From David Cristofano, the Edgar® Award-nominated author of The Girl She Used to Be, comes a poignant, darkly witty story about the ties that bind us together . . . and the choices that rip us apart.
No loose ends. It's the Bovaro family motto. As part of the Bovaro clan, one of the most powerful and respected families in organized crime, Jonathan knows what he must do: take out Melody Grace McCartney, the woman whose testimony can lock up his father and disgrace his entire family. The only problem: he can't bring himself to do it.
Had Jonathan kept his silence, Melody and her parents would never have been identified and lured into the Witness Protection Program, able to run but never to hide. So he keeps her safe the only way he knows how-by vowing to clean up his own mess while acting as her shield.
But as he watches her take on another new identity in yet another new town, becoming a beautiful but broken woman, Jonathan can't get her out of his mind . . . or his heart. From the streets of Little Italy to a refuge that promises a fresh start, Jonathan will be forced to choose between the life he's always known, the destiny his family has carved out for him, and a future unlike anything he's ever imagined.
When Melody Grace McCartney was six years old, she and her parents witnessed an act of violence so brutal that it changed their lives forever.
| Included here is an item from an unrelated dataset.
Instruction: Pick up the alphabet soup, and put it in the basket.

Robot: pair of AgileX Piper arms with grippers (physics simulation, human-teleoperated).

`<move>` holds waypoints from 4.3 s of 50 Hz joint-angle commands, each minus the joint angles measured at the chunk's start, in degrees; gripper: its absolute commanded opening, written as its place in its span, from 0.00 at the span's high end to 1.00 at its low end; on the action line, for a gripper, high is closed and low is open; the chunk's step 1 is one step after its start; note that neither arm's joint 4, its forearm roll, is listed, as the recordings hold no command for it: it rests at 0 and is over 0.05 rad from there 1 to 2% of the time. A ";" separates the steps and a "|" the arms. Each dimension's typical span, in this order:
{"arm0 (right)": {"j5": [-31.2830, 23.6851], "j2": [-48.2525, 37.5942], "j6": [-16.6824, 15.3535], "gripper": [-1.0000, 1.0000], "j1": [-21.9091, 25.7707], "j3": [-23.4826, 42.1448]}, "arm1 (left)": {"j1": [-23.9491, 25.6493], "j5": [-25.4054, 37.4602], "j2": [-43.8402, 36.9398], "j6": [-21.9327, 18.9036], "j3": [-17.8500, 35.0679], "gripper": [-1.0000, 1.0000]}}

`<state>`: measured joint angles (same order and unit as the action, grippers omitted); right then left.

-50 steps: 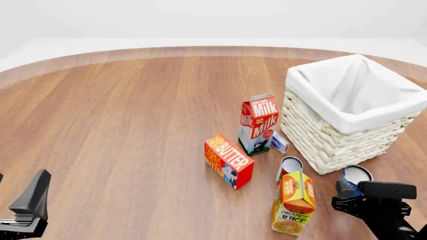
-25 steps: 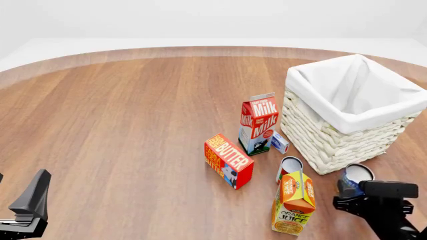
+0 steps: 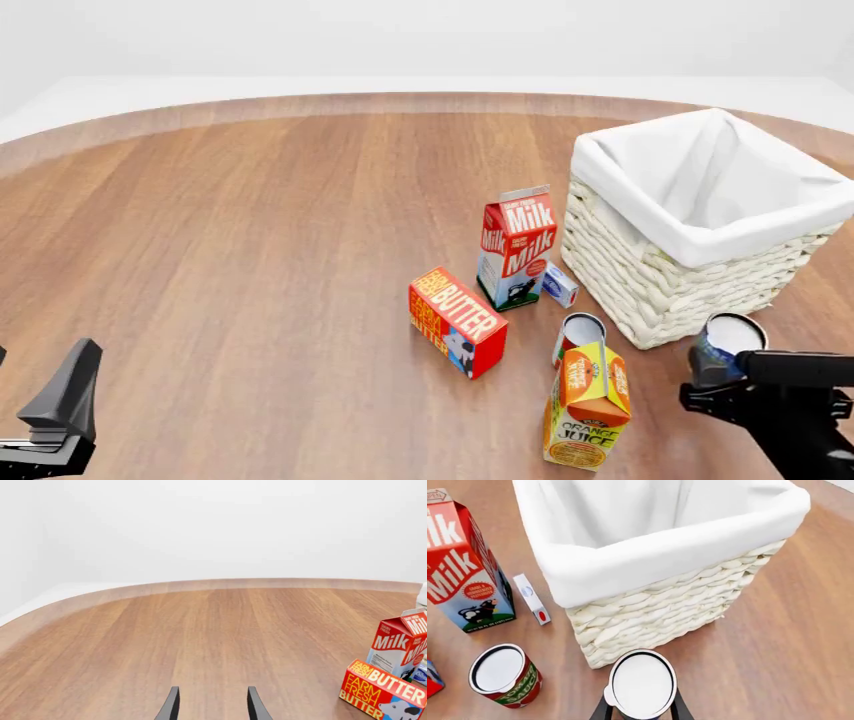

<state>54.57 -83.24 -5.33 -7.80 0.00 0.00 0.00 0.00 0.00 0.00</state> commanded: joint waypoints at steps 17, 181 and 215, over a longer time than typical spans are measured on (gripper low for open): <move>-21.52 25.16 -0.25 1.00 -0.46 0.00 | 0.00 0.00 0.00 0.00 0.00 0.00; -43.71 49.22 -5.98 1.00 3.97 22.57 | 0.00 0.00 0.00 0.00 0.00 0.00; -43.38 40.81 -5.30 1.00 5.23 30.60 | 0.00 0.00 0.00 0.00 0.00 0.00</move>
<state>10.22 -40.21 -11.51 -3.03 28.46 0.00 0.00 0.00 0.00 0.00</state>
The federal government lured them into the Witness Protection Program with the promise of safety, and they went gratefully. But the program took Melody's name, her home, her innocence, and, ultimately, her family. She's been May Adams, Karen Smith, Anne Johnson, and countless others--everyone but the one person she longs to be: herself. So when the feds spirit her off to begin yet another new life in another town, she's stunned when a man confronts her and calls her by her real name. Jonathan Bovaro, the mafioso sent to hunt her down, knows her, the real her, and it's a dangerous thrill that Melody can't resist. He's insistent that she's just a pawn in the government's war against the Bovaro family. But can she trust her life and her identity to this vicious stranger whose acts of violence are legendary?